В конце войны она терпеливо ждала своей очереди в коридорах мэрии, чтобы заполнить анкету, разработанную Министерством по делам военнопленных, депортированных и беженцев. «Фамилия, имя: Нажель, Венсан Огюст Мари; степень родства: брат». Она ездила в редакцию газеты, чтобы подать объявление в рубрику «Разыскивается: кто может дать информацию?», заранее написав на листе бумаги аккуратным почерком: «Венсан Нажель, 1918 г. р., находился в России, г. Тамбов, был направлен в г. Кирсанов (госпиталь)». Она посещала палаты госпиталей и приемные центры, дежурила на платформах вокзалов Шалон-сюр-Сон, Валянсьена и Страсбурга, где с шипением измученного зверя останавливались санитарные поезда.
Элиза слушала наводящие ужас рассказы выживших в тамбовском лагере, где содержались французские военнопленные; ее непримиримый взгляд сверлил бюрократов, пытавшихся увильнуть от ее вопросов, и это становилось все очевиднее по мере того, как таяла эйфория Освобождения, уступая место сложным послевоенным будням. У людей тогда усиливалось раздражение из-за продолжавшегося голода, всевозможных ограничений, как будто за окончанием военных действий должно было последовать вознаграждение за заслуженную победу.

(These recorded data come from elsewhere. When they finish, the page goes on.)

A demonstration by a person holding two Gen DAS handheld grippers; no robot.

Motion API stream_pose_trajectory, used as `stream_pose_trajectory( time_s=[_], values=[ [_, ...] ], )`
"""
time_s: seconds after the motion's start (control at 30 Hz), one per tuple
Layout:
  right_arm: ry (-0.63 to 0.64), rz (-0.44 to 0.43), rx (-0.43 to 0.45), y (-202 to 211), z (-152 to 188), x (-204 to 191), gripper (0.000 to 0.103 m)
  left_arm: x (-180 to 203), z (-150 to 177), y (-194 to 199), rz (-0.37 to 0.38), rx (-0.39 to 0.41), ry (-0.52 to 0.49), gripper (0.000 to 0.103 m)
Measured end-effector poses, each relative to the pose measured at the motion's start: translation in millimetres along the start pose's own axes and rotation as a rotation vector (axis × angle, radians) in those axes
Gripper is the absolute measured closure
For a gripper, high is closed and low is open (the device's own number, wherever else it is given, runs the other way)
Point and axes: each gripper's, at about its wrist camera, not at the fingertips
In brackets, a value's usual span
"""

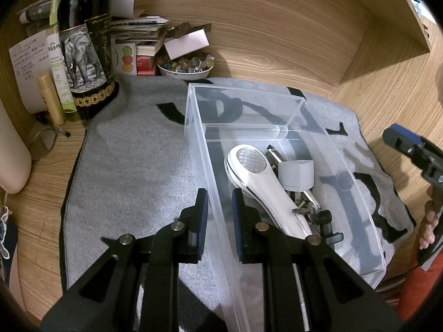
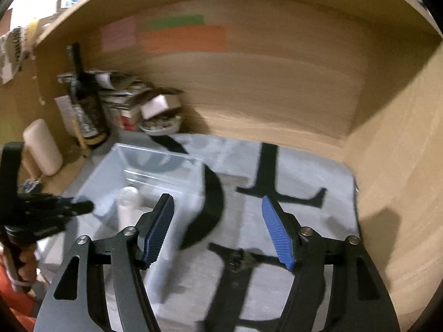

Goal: Organize rigid objects
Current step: 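Move the right gripper to the round black cap and grasp it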

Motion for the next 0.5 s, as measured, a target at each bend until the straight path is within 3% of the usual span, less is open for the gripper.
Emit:
stream_pose_trajectory(
  time_s=[0.23, 0.5],
  values=[
    [-0.036, 0.049, -0.09, -25.0, 19.8, 22.9, 0.04, -0.6, 0.0, 0.0, 0.0, 0.0, 0.0, 0.087],
    [-0.064, 0.046, -0.224, -65.7, 46.1, 36.1, 0.04, -1.3, -0.2, 0.3, 0.0, 0.0, -0.001, 0.087]
  ],
)
Point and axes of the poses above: each gripper's, at about its wrist camera, not at the fingertips, and y roughly against the way its jaws point, x to its right, z to its underside, and after that the axes turned 6 degrees about -y, right-handed
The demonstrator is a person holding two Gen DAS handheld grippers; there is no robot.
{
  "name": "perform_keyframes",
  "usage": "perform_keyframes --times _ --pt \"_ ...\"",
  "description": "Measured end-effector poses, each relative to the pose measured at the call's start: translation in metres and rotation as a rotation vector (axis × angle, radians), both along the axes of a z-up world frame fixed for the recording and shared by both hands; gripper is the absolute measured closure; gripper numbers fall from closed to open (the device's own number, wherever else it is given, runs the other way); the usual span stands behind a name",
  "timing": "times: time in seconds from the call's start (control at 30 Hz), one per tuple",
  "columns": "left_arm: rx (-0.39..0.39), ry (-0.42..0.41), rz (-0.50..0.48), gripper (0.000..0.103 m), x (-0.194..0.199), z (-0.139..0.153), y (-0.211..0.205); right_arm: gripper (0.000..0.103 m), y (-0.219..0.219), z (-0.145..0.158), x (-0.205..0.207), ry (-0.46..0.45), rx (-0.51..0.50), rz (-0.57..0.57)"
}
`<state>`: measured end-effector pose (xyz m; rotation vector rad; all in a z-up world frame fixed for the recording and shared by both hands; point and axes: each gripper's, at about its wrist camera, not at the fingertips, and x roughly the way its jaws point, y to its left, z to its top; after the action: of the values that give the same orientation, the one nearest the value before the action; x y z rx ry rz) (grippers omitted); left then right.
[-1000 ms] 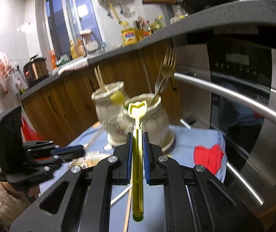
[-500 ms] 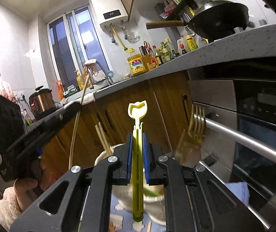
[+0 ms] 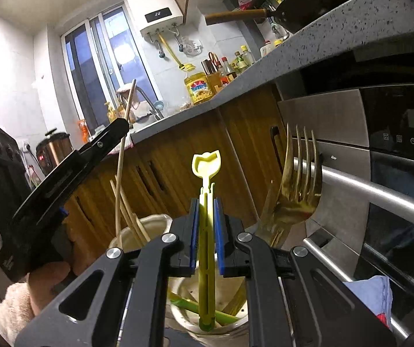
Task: Organize utensils
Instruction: 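Drop the chopstick in the tall cup with left tool while right drops yellow utensil in small cup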
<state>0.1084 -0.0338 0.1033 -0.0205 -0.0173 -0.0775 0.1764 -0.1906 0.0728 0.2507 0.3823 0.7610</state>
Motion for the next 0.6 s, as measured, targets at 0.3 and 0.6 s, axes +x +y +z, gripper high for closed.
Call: perform_keyframes --times 0.3,0.6 --pt "0.015 0.058 -0.020 0.096 -0.040 -0.029 0.002 0.093 0.008 -0.020 -0.018 -0.064 -0.102 -0.003" --pt "-0.042 0.113 -0.041 0.096 -0.038 -0.039 0.013 0.093 0.001 -0.010 -0.022 -0.090 -0.051 -0.033"
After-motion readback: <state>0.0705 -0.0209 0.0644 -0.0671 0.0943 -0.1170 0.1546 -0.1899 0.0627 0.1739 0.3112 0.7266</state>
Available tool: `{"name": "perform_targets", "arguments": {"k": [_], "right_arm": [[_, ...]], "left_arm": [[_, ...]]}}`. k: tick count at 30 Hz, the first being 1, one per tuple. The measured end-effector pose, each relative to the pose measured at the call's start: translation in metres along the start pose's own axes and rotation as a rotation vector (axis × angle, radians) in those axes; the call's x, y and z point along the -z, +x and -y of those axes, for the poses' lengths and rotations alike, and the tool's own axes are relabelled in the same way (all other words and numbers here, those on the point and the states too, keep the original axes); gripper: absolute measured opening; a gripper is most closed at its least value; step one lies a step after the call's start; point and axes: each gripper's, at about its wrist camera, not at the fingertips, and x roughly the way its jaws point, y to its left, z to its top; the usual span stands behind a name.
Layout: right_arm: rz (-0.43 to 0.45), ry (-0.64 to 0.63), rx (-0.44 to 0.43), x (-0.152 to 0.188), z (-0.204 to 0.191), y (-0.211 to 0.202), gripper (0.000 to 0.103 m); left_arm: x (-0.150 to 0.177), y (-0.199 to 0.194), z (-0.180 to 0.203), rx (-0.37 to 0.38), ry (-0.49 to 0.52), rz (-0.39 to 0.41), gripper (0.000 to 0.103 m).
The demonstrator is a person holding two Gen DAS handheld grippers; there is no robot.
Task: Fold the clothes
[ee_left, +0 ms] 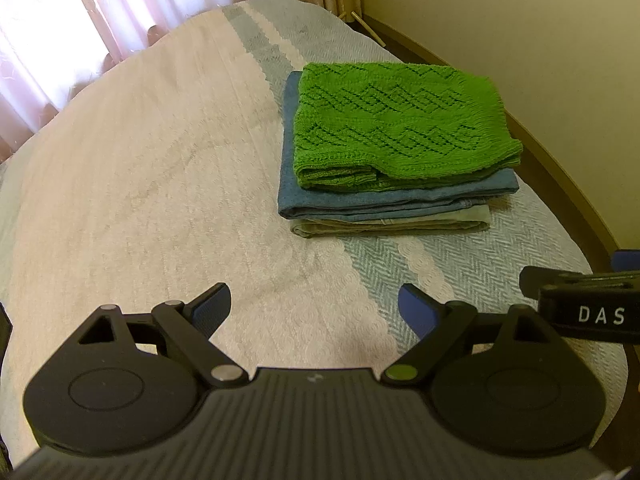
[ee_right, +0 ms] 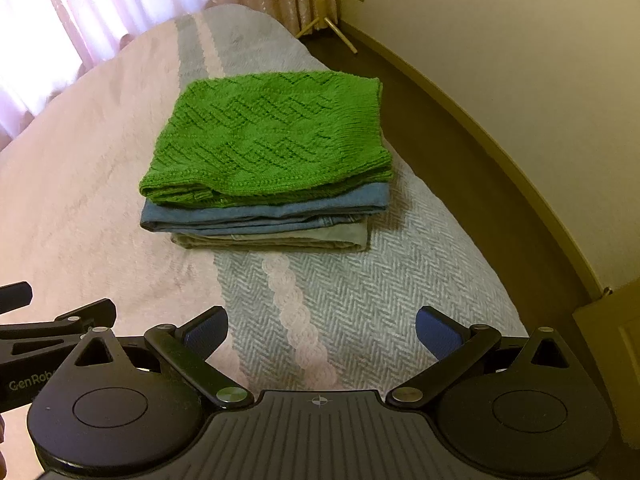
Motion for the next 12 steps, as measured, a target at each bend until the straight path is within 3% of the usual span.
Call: {"name": "perform_targets", "arguments": {"k": [12], "right_arm": [[-0.011, -0.024, 0.002, -0.009, -0.003, 0.009, 0.102]], "left_arm": [[-0.008, 0.013, -0.005, 0.01, -0.031, -0.015, 0.089]]}}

И вот теперь она неподвижно сидела на стуле в министерском коридоре. Предполагалось, что репатриированный солдат — это Венсан, но окончательной уверенности в этом не было. По пути следования из-за административной неразберихи документы затерялись в Келе, где он провел в госпитале несколько недель, а номер 67543 ни о чем не говорил, что усложняло задачу.
По телу Элизы пробежала дрожь, как бывает, когда тело уже засыпает, но мозг продолжает работать. Все это время она отказывалась верить в гибель Венсана, сознавая, что ее упорство лишено всякого смысла, но, пока у нее не появятся доказательства смерти брата, она не могла не надеяться. Иногда она даже сердилась на Франсуа, когда он смотрел на нее с состраданием. Не думал же он, что существуют некие правила, следуя которым можно справиться с болью? Каждый искал в себе способы ее преодоления, к тому же Элиза не выносила, когда кто-либо навязывал ей свою волю.
Иногда она задавалась вопросом, почему так упорно отказывается признавать факт его смерти, ведь это было весьма вероятно, и поняла, что дело в банальном страхе. Это был один из глубоких страхов ее детства, похожий на морскую пучину, бескрайнюю, бездонную и мрачную. Она не смогла бы объяснить этот страх, как ребенок не понимает, откуда берется чудовище под кроватью или за шторой у окна. Просто оно здесь, и дети чувствуют это всем своим существом.
Отныне, сидя в душных коридорах парижских административных зданий, она ощущала на себе тяжелые недоверчивые взгляды, полные невысказанных упреков, словно она была здесь нежеланной гостьей. В столице настороженно относились к этим «упрямцам» из департамента Мозель с чересчур резкими интонациями, как для порядочных людей, к этим странным солдатам, служившим в униформе цвета фельдграу[88], что было уже, пожалуй, слишком. Кто знает, может, они по своему желанию поступили на службу в Легион французских добровольцев, как и другие подлые предатели родины? И зачем утруждаться и вникать в это, к чему искать разницу? Не зря же говорят, что в начале войны они были совсем не против вернуться в лоно Великой Германии. Впрочем, речь вроде бы шла об эльзасцах, но разве это не то же самое?